• **Work order**
Should a line below contain the word "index", report it.

• **Information supplied**

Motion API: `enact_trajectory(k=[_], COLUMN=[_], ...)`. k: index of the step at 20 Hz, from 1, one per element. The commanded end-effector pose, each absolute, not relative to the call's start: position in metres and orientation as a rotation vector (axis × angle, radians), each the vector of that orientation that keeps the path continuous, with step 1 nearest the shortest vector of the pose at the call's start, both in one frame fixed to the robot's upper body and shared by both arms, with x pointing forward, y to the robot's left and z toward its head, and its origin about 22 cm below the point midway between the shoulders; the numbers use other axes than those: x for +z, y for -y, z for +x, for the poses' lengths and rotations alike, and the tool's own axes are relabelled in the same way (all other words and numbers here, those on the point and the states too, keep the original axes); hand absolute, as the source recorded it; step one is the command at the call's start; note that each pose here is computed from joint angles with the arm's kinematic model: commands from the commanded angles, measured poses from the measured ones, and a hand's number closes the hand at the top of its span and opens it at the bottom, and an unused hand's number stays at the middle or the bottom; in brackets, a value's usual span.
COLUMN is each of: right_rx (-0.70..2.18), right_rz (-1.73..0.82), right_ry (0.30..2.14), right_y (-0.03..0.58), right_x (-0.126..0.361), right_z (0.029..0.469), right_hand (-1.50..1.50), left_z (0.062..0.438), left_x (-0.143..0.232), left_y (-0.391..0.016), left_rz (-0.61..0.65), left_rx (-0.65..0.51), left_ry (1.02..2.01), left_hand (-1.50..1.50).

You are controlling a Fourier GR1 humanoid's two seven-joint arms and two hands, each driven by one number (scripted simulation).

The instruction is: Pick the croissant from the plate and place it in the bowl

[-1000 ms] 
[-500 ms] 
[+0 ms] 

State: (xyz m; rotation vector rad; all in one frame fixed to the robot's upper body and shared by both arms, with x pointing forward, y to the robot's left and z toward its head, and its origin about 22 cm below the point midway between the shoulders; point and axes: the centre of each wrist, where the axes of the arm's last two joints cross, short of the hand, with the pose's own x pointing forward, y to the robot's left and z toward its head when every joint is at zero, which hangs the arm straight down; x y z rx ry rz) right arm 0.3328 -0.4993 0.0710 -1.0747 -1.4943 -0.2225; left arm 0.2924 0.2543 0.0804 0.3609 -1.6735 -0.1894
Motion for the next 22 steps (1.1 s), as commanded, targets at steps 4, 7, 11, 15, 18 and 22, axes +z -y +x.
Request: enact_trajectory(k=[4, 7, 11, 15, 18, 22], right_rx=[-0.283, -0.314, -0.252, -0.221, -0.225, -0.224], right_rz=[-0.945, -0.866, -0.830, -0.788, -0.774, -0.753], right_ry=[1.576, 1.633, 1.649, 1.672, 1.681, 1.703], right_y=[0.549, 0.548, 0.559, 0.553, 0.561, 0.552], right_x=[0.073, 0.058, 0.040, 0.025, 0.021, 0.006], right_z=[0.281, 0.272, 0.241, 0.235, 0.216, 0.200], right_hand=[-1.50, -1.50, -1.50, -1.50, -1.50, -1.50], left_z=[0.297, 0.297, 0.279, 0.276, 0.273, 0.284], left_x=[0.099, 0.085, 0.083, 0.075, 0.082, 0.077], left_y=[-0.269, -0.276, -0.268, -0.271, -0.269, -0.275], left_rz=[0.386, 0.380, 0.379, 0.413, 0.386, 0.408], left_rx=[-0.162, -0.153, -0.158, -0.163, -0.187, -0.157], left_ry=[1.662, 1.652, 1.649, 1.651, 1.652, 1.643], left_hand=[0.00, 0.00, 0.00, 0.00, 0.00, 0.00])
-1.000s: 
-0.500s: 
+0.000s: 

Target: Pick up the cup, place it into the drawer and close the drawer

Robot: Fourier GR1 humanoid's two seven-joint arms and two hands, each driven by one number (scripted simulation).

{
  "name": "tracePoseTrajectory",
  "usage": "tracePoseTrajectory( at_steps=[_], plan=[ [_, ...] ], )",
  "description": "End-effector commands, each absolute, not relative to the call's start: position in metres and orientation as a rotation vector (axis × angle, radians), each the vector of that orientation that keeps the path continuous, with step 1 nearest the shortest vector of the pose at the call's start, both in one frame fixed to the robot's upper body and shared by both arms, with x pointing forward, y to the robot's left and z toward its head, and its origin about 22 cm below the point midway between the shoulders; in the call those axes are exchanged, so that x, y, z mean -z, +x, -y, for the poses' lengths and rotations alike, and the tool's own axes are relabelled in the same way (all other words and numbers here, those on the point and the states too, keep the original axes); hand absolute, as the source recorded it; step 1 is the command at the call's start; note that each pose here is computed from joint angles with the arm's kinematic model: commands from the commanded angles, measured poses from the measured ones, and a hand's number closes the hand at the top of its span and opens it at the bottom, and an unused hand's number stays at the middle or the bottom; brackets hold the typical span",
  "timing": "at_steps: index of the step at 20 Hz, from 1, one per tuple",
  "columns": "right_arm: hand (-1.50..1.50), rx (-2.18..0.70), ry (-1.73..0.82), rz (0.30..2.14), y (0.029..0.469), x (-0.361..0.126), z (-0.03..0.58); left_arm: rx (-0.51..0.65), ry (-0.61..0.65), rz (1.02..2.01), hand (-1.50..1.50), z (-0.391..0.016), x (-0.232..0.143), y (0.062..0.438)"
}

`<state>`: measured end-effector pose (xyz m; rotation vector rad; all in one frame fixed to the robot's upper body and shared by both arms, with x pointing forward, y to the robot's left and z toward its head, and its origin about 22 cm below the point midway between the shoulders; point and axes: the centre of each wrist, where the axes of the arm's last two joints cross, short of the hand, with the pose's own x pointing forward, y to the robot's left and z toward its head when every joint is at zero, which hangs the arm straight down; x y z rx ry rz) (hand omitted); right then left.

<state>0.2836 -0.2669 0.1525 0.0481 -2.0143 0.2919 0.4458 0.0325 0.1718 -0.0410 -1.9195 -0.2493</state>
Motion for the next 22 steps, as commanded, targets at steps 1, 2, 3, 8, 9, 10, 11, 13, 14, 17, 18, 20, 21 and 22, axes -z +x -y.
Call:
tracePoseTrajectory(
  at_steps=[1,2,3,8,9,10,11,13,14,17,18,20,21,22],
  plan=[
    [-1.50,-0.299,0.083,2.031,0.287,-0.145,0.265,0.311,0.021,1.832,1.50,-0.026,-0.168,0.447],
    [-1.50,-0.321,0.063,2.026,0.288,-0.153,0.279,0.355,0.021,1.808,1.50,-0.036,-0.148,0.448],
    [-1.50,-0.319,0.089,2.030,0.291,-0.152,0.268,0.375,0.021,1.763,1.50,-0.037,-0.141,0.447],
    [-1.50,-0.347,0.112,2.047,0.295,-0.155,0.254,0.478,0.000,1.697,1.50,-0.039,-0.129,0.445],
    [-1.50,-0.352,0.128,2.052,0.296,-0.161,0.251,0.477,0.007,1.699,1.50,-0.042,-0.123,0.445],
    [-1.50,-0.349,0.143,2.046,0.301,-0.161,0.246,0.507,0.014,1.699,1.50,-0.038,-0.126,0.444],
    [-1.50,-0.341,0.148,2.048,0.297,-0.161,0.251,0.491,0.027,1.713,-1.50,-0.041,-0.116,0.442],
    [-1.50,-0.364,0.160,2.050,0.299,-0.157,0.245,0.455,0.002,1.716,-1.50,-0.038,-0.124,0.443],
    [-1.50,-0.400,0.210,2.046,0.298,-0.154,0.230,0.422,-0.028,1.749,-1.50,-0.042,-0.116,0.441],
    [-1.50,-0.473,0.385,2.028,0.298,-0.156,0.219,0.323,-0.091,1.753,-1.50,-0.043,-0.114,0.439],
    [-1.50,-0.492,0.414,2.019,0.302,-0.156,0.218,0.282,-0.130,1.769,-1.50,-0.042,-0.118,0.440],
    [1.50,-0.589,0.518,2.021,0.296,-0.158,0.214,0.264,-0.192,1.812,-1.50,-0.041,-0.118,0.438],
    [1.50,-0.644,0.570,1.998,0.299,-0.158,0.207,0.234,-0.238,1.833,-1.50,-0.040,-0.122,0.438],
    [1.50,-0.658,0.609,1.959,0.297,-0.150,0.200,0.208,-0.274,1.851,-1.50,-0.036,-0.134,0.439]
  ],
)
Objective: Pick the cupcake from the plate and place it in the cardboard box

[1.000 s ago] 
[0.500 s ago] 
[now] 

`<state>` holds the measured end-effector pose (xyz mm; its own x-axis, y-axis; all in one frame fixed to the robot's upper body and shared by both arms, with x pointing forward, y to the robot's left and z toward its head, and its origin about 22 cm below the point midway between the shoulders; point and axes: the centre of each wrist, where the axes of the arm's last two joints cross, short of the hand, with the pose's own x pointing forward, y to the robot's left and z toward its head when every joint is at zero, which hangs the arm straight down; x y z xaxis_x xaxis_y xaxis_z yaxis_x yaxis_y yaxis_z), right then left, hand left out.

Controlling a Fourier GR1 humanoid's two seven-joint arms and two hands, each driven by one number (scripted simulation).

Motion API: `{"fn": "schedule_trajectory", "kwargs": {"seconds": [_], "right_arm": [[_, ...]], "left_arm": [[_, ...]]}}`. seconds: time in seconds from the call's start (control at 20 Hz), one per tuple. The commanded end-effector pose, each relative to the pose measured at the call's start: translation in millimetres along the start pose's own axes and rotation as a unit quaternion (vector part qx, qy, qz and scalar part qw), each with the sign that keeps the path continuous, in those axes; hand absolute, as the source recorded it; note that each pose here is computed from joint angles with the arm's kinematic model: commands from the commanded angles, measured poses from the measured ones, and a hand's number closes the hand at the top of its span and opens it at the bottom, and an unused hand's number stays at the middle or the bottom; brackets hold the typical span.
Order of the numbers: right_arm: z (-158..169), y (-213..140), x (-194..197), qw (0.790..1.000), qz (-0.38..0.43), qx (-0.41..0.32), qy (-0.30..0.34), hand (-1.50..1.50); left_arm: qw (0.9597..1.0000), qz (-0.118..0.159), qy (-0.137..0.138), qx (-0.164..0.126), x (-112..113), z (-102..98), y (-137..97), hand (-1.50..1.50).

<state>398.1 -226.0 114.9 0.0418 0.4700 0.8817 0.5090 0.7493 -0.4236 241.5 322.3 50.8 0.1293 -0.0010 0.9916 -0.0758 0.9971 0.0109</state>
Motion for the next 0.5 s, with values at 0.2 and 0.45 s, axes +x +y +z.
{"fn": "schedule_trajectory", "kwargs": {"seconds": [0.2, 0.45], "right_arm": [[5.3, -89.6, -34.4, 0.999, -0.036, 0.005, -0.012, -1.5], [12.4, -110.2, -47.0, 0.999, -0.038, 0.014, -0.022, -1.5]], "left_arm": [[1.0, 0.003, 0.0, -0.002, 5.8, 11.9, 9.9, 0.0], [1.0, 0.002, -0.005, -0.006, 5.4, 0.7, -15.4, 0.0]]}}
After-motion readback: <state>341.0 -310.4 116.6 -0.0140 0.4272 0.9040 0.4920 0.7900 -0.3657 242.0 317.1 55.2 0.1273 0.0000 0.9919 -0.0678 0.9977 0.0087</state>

• **Completed task**
Motion API: `enact_trajectory(k=[_], COLUMN=[_], ...)`. k: index of the step at 20 Hz, from 1, one per element. The commanded end-effector pose, each absolute, not relative to the call's start: position in metres and orientation as a rotation vector (axis × angle, radians), each the vector of that orientation that keeps the path continuous, with step 1 nearest the shortest vector of the pose at the call's start, both in one frame fixed to the robot's upper body and shared by both arms, with x pointing forward, y to the robot's left and z toward its head, and its origin about 22 cm below the point midway between the shoulders; the numbers use other axes than those: x for +z, y for -y, z for +x, for the poses' lengths and rotations alike, and the tool's own axes are relabelled in the same way (all other words and numbers here, those on the point and the states too, keep the original axes); hand absolute, as the source recorded it; step one is the command at the call's start; note that each pose here is computed from joint angles with the arm's kinematic model: commands from the commanded angles, measured poses from the measured ones, and a hand's number closes the hand at the top of its span and opens it at the bottom, and an unused hand's number stays at the middle or the bottom; in brackets, a value's usual span.
  "timing": "at_steps: index of the step at 20 Hz, from 1, one per tuple",

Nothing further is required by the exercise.